As per the regional comparison of cost of doing business, it is evident that Pakistan’s wages, interest rates, tariffs of electricity, gas and water is much higher creating hurdles for smooth business.

PRGMEA central chairman Ijaz Khokhar said that the value-added textile export sector was vital with 45 per cent of total exports of the country and contributing the major portion 84 percent of the textile exports consisting of apparels, knitted and woven garments, bed-wear, made-ups, processed fabric, knitted and woven fabric, towel etc.

Moreover, the value-added textile export sector generates the largest employment of almost 34 percent of nation’s total employment, he added.

He suggested the government to take measures for bringing down cost of doing business to a level of Pakistan’s regional competitors in order to survive in tough competition in global market.

Ijaz Khokhar said that Pakistan’s textile exports were once very close to Indian textile exports a few years back. But with 5% industrial growth rate in our neighboring country, its annual textile exports have crossed USD33 billion mark mainly due to conducive policies.

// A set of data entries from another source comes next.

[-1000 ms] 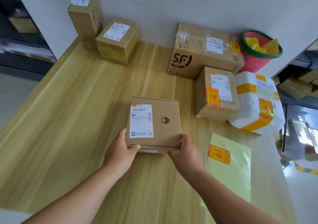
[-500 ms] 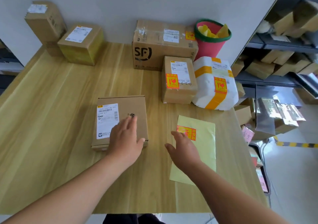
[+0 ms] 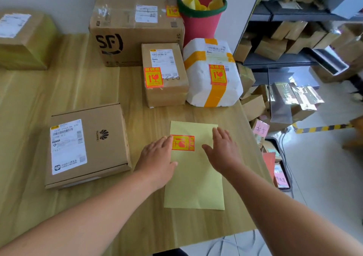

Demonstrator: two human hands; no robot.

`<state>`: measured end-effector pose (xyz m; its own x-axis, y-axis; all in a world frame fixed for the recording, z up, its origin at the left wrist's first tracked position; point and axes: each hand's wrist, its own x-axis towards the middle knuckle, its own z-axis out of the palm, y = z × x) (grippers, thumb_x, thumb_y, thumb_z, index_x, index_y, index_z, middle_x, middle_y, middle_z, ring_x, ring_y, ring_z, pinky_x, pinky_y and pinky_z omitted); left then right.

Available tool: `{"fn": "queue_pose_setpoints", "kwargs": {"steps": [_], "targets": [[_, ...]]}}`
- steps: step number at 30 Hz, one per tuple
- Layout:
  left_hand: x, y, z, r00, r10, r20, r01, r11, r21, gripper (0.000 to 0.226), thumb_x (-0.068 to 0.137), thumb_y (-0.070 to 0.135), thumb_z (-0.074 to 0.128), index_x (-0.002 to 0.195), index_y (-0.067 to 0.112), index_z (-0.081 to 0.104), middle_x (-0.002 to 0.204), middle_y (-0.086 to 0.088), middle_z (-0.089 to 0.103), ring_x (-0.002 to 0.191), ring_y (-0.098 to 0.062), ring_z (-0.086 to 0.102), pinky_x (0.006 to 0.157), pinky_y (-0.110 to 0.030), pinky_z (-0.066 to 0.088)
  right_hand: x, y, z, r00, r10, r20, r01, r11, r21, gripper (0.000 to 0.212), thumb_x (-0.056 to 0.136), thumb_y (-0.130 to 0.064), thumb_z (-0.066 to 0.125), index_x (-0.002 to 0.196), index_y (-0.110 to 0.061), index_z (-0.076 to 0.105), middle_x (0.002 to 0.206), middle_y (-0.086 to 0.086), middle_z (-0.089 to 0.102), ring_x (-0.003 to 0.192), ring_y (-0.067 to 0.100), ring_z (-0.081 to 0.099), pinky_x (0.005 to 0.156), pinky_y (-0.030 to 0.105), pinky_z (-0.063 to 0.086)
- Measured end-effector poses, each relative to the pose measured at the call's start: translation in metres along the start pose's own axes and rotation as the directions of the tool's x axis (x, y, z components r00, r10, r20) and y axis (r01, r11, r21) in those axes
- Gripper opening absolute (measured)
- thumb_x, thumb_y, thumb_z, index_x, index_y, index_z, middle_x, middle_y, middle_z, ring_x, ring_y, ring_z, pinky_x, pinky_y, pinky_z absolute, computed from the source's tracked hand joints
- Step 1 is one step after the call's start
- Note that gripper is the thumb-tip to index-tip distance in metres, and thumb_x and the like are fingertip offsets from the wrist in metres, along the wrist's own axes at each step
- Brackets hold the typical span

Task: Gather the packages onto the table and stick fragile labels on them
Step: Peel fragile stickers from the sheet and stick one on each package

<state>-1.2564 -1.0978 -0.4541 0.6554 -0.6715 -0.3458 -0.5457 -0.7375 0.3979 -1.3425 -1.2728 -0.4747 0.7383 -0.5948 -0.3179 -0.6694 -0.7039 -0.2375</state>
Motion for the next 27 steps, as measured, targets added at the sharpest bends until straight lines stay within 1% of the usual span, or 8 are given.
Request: {"fn": "queue_pose_setpoints", "kwargs": {"steps": [5,8,12,15,18,20,23,27], "targets": [[0.009,-0.004,0.013,0.999,-0.034,0.022,0.034,0.999,-0.002,0.077,0.094,0.036,0.051,0.152,0.019,0.003,0.16,0.001,0.01,0.146,-0.016,0.01,0.117,-0.032,0.007,0.02,0.008,0.01,0.999,-0.005,0.047,0.006,1.0,-0.024,0.071,0.098,-0.046,0.039,0.154,-0.015,0.007,0.162,0.0,0.004,0.148,0.021,-0.003,0.119,0.038,0.006],[0.009,-0.007,0.014,0.998,-0.057,0.02,0.057,0.998,-0.017,0.077,0.092,0.036,0.053,0.151,0.018,0.006,0.159,0.002,0.013,0.145,-0.016,0.013,0.118,-0.032,0.011,0.017,0.01,0.023,0.999,-0.018,0.027,0.018,1.0,-0.017,0.068,0.097,-0.041,0.045,0.153,-0.017,0.014,0.162,0.0,0.007,0.149,0.021,-0.001,0.118,0.037,0.006],[0.004,-0.007,0.01,0.996,-0.091,0.02,0.092,0.994,-0.055,0.077,0.092,0.033,0.055,0.151,0.017,0.009,0.157,0.0,0.019,0.144,-0.017,0.019,0.117,-0.031,0.016,0.003,0.007,0.037,0.994,-0.043,-0.098,0.051,0.995,0.088,0.05,0.097,-0.028,0.05,0.145,-0.018,0.039,0.154,0.0,0.034,0.146,0.021,0.018,0.117,0.034,0.016],[-0.001,-0.005,0.004,0.986,-0.165,0.037,0.169,0.973,-0.155,0.076,0.091,0.033,0.057,0.151,0.017,0.013,0.155,-0.002,0.026,0.141,-0.021,0.026,0.113,-0.033,0.024,-0.002,0.003,0.031,0.983,-0.002,-0.183,0.043,0.974,0.224,0.033,0.094,-0.022,0.054,0.125,-0.016,0.062,0.129,0.004,0.061,0.125,0.026,0.05,0.102,0.032,0.037],[-0.004,-0.005,-0.001,0.948,-0.298,0.115,0.319,0.892,-0.319,0.079,0.09,0.034,0.059,0.151,0.022,0.011,0.155,-0.002,0.025,0.139,-0.024,0.03,0.11,-0.037,0.031,-0.008,-0.006,0.014,0.988,0.094,-0.125,-0.04,0.926,0.375,0.025,0.095,-0.026,0.05,0.114,-0.025,0.067,0.105,-0.001,0.068,0.097,0.023,0.061,0.077,0.028,0.045],[-0.005,-0.006,-0.005,0.915,-0.354,0.192,0.402,0.784,-0.473,0.082,0.088,0.03,0.063,0.151,0.023,0.011,0.154,-0.002,0.029,0.137,-0.026,0.035,0.107,-0.039,0.033,-0.013,-0.011,0.003,0.992,0.109,-0.07,-0.063,0.877,0.476,0.021,0.096,-0.028,0.049,0.106,-0.028,0.068,0.087,-0.006,0.067,0.081,0.018,0.061,0.067,0.027,0.044],[-0.008,-0.003,-0.014,0.884,-0.376,0.278,0.462,0.614,-0.64,0.082,0.087,0.022,0.066,0.151,0.018,0.014,0.149,-0.006,0.036,0.132,-0.026,0.039,0.102,-0.036,0.033,-0.021,-0.018,-0.01,0.993,0.117,-0.009,-0.087,0.788,0.61,0.018,0.095,-0.028,0.053,0.101,-0.026,0.07,0.079,-0.007,0.067,0.073,0.016,0.061,0.067,0.03,0.049],[-0.016,0.003,-0.028,0.885,-0.371,0.282,0.455,0.562,-0.691,0.072,0.088,0.019,0.064,0.149,0.015,0.024,0.143,-0.008,0.042,0.112,-0.022,0.046,0.084,-0.029,0.032,-0.032,-0.027,-0.029,0.993,0.112,0.028,-0.1,0.71,0.697,0.015,0.093,-0.026,0.056,0.093,-0.025,0.071,0.081,-0.003,0.071,0.077,0.021,0.067,0.073,0.038,0.056]]}}
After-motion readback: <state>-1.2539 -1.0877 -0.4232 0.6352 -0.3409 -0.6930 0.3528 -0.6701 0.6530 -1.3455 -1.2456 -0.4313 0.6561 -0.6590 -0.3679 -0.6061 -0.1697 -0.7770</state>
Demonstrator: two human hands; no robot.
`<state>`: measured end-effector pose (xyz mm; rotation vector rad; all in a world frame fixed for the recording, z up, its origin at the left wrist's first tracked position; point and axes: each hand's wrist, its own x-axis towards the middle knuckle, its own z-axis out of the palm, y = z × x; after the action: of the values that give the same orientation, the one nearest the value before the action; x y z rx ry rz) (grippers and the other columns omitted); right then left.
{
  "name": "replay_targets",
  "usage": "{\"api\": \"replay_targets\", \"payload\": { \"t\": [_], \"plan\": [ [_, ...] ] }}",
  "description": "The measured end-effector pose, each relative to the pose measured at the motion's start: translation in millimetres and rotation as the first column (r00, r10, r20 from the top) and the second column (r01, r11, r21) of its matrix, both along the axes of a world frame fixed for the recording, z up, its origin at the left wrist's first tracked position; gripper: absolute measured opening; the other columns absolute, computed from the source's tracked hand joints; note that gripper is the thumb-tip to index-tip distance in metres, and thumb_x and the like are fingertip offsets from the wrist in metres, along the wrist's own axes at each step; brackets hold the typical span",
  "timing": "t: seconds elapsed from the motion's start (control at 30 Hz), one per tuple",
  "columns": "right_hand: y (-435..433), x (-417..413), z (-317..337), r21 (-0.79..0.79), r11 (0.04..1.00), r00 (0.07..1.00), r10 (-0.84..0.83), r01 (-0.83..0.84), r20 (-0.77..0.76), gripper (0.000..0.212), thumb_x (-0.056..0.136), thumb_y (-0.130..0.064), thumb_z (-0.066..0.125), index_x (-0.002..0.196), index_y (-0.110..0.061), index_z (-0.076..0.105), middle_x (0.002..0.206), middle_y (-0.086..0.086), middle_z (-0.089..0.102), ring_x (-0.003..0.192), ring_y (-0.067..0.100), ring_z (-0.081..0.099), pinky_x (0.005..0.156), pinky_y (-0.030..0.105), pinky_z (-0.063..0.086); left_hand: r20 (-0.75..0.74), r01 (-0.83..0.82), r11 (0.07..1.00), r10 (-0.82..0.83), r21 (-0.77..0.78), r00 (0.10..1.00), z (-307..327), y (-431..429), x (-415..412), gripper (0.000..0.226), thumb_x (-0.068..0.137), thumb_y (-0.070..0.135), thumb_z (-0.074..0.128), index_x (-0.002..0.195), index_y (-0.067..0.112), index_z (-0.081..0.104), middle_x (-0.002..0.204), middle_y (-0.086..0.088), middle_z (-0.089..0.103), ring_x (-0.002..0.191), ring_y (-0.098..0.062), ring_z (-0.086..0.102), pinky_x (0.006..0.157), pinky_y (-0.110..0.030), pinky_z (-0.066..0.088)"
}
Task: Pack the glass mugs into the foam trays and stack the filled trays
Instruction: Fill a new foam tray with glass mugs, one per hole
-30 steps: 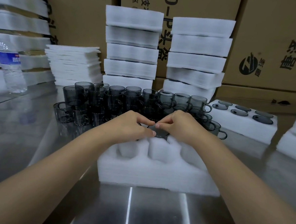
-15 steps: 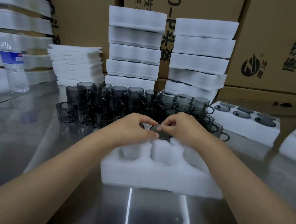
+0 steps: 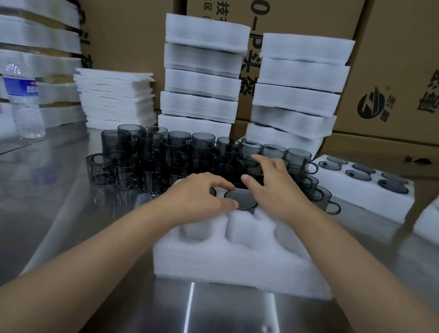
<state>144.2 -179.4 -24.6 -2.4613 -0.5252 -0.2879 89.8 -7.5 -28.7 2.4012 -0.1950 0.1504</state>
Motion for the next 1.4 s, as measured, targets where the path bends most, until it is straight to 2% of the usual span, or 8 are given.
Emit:
{"api": "replay_targets", "payload": {
  "t": [0.17, 0.43, 0.57, 0.77, 0.9, 1.0, 1.3, 1.4],
  "plan": [
    [8, 4, 10, -0.383, 0.916, 0.970, -0.029, 0.122, 0.240, 0.058, 0.097, -0.044, 0.044, 0.148, -0.032, 0.020, 0.138, 0.007, 0.038, 0.118, 0.029, 0.048, 0.089, 0.040, 0.038, -0.007, -0.012, 1.000, 0.012, 0.025, 1.000, 1, 0, -2, 0.035, 0.080, 0.051, 0.065, 0.114, 0.046, 0.059, 0.121, 0.013, 0.054, 0.110, -0.013, 0.052, 0.097, -0.036, 0.045],
    [22, 27, 12, -0.522, 0.827, 0.963, -0.080, 0.209, 0.258, 0.059, 0.101, -0.041, 0.033, 0.151, -0.038, 0.002, 0.137, 0.014, 0.042, 0.119, 0.033, 0.049, 0.089, 0.041, 0.037, -0.001, -0.029, 1.000, 0.029, 0.010, 1.000, 1, -1, -2, 0.034, 0.078, 0.052, 0.066, 0.111, 0.046, 0.061, 0.117, 0.011, 0.056, 0.105, -0.016, 0.054, 0.094, -0.035, 0.046],
    [23, 28, 8, -0.451, 0.871, 0.966, -0.094, 0.197, 0.240, 0.051, 0.101, -0.039, 0.034, 0.149, -0.033, 0.017, 0.135, 0.013, 0.048, 0.118, 0.033, 0.051, 0.087, 0.041, 0.038, 0.015, -0.024, 0.999, 0.024, 0.025, 1.000, 1, -1, -3, 0.035, 0.079, 0.051, 0.066, 0.114, 0.044, 0.061, 0.117, 0.014, 0.055, 0.099, -0.011, 0.052, 0.090, -0.030, 0.044],
    [22, 22, 5, -0.239, 0.961, 0.955, -0.065, 0.138, 0.289, 0.027, 0.100, -0.035, 0.043, 0.118, -0.018, 0.052, 0.112, 0.008, 0.060, 0.100, 0.030, 0.057, 0.076, 0.036, 0.043, 0.024, -0.017, 0.999, 0.016, 0.043, 1.000, 3, -1, -4, 0.037, 0.081, 0.050, 0.066, 0.116, 0.042, 0.061, 0.112, 0.015, 0.054, 0.098, -0.010, 0.053, 0.091, -0.030, 0.044],
    [20, 17, 7, -0.166, 0.982, 0.965, -0.040, 0.085, 0.258, 0.023, 0.099, -0.031, 0.047, 0.113, -0.014, 0.055, 0.111, 0.009, 0.057, 0.100, 0.029, 0.056, 0.079, 0.037, 0.045, 0.030, -0.009, 1.000, 0.008, 0.018, 1.000, 3, 0, -6, 0.036, 0.080, 0.050, 0.068, 0.114, 0.041, 0.062, 0.099, 0.017, 0.056, 0.086, -0.007, 0.053, 0.082, -0.027, 0.045],
    [19, 9, 8, -0.090, 0.991, 0.944, -0.063, 0.097, 0.324, 0.025, 0.099, -0.031, 0.047, 0.114, -0.014, 0.056, 0.111, 0.009, 0.057, 0.098, 0.030, 0.056, 0.077, 0.037, 0.045, 0.036, -0.020, 1.000, 0.019, 0.017, 0.999, 2, 0, -6, 0.035, 0.078, 0.051, 0.068, 0.112, 0.041, 0.063, 0.112, 0.016, 0.058, 0.100, -0.010, 0.056, 0.093, -0.032, 0.047],
    [-5, -26, 19, 0.113, 0.994, 0.864, -0.054, -0.004, 0.501, 0.016, 0.095, -0.028, 0.055, 0.102, -0.016, 0.060, 0.090, -0.002, 0.060, 0.084, 0.019, 0.059, 0.072, 0.032, 0.046, 0.110, -0.017, 0.998, 0.010, 0.055, 0.994, -1, -2, -4, 0.036, 0.081, 0.047, 0.066, 0.116, 0.036, 0.062, 0.119, 0.013, 0.058, 0.107, -0.012, 0.051, 0.100, -0.037, 0.041],
    [-11, -33, 8, 0.145, 0.989, 0.866, -0.060, -0.014, 0.496, 0.010, 0.093, -0.025, 0.058, 0.097, -0.017, 0.061, 0.086, -0.009, 0.055, 0.080, 0.013, 0.056, 0.069, 0.024, 0.044, 0.155, -0.018, 1.000, 0.016, 0.009, 0.988, -1, -3, -5, 0.047, 0.083, 0.044, 0.065, 0.128, 0.034, 0.055, 0.126, 0.014, 0.056, 0.113, -0.007, 0.050, 0.099, -0.027, 0.040]
  ]
}}
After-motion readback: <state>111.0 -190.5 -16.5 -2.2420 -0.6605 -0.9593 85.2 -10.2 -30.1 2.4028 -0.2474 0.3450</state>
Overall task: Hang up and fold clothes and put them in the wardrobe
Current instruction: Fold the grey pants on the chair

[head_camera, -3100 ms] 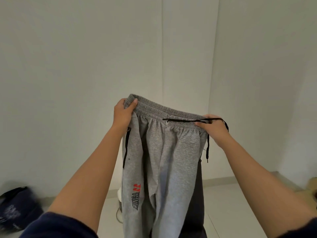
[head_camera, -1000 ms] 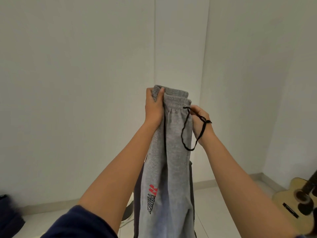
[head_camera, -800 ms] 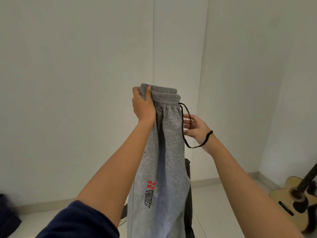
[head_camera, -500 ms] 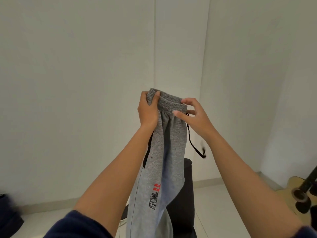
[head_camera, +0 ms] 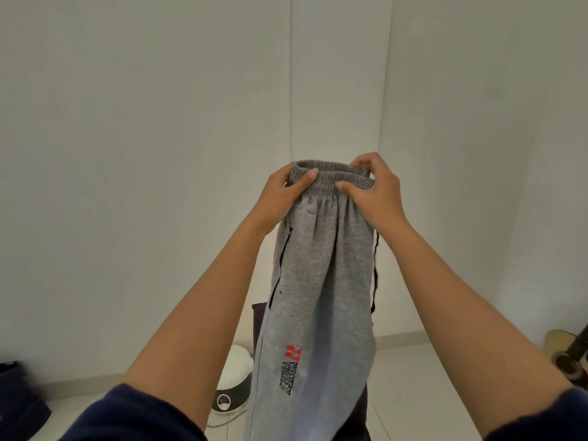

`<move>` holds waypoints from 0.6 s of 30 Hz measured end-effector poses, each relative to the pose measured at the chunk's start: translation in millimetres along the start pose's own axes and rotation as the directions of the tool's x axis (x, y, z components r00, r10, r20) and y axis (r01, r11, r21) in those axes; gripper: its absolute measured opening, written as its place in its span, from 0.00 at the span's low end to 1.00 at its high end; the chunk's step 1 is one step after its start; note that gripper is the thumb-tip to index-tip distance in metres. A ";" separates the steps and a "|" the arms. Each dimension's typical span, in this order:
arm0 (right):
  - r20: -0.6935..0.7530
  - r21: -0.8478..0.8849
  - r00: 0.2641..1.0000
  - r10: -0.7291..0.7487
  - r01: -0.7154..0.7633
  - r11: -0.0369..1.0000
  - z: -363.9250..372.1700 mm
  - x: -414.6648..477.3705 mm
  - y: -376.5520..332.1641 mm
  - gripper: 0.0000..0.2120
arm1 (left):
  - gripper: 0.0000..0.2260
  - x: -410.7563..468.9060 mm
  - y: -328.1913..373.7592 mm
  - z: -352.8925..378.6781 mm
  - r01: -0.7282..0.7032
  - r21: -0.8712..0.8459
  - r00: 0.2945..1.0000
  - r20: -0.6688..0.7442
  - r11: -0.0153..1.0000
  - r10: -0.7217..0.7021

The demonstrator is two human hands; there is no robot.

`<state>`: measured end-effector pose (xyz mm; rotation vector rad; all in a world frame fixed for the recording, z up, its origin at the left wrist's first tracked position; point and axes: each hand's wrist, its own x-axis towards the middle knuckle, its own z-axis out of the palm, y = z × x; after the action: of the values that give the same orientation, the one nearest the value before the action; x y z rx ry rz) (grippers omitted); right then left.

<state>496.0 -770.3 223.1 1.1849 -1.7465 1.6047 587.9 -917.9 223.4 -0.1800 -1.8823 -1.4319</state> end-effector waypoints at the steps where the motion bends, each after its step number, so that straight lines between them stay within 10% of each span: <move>1: -0.016 -0.006 1.000 -0.010 0.009 1.000 -3.1 5.8 -3.4 0.13 | 0.09 3.5 3.7 -2.1 0.039 0.005 0.998 0.044 0.999 -0.039; 5: -0.006 -0.031 1.000 -0.019 0.018 0.999 -11.4 18.7 -8.1 0.11 | 0.08 14.0 13.1 -4.5 0.167 0.074 0.964 0.199 0.983 -0.178; 18: 0.169 -0.160 0.978 0.119 -0.092 0.983 -43.0 24.7 -3.6 0.13 | 0.09 26.4 11.5 13.9 -0.043 0.124 0.996 -0.069 0.991 0.052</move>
<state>478.0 -735.3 253.6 1.2122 -2.0370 1.4315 568.6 -909.8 247.6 -0.1112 -1.8882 -1.2700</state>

He said that without introducing the culture of value-addition, Pakistan would never be able to compete in the international market. He said that Pakistan is far behind the other countries when it comes to earning the value fetched per million bales.

PRGMEA VC Naseer Malik stated that Pakistan earns $1.17 billion from one million bales while Bangladesh earns $6 billion, China $7.09 and South Korea earns $10.68 billion from the same quantity of bales.

He said that Pakistan, the fourth largest cotton producer in the world, is termed as a raw material supplier. Country produces 13.4 million bales per year and if we even convert 50 percent of 13.4 million bales we can fetch price like Bangladesh.

He said due to non-payment of sale tax refund and custom rebate the exporters faced financial losses. Naseer Malik stressed the need for creating a stable environment with more market access to deal with competitiveness issue as country’s textile industry has lost its viability against regional competitors.

The value-added textile industry is the only hope for revival of country’s economy which is currently jolted by high cost of doing business.